Required action –
Tally the lines in the listing below that hold the string "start", and reply with that tally alone.

Information supplied –

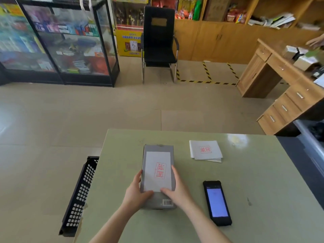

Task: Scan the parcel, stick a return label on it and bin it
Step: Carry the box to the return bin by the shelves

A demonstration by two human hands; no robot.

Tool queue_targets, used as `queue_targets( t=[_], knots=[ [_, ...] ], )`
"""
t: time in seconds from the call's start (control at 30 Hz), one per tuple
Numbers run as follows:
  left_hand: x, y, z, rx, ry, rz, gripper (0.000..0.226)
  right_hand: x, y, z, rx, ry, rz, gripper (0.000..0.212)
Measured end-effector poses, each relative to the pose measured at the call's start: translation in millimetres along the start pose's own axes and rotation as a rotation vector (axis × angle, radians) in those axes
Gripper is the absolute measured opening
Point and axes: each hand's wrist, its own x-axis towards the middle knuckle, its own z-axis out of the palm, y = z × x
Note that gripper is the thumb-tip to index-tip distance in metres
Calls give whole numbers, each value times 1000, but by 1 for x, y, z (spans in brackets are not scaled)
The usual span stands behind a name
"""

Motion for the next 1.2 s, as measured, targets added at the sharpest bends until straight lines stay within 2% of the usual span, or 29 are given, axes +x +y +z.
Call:
queue_targets(
  t=[0.23,0.57,0.93,1.2],
  knots=[
    [-3,42,-6,-45,-72,204,89,-32,-32,-32,50,237,-72,96],
    [-35,125,13,3,-320,526,88,-119,-62,-84,169,635,-97,95],
    [-144,166,110,67,-596,776,87,-280,-26,-137,228,974,-78,88],
    [-275,151,198,111,-726,937,82,-435,32,-153,199,1192,-28,87]
  ],
)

Reply to the exercise –
2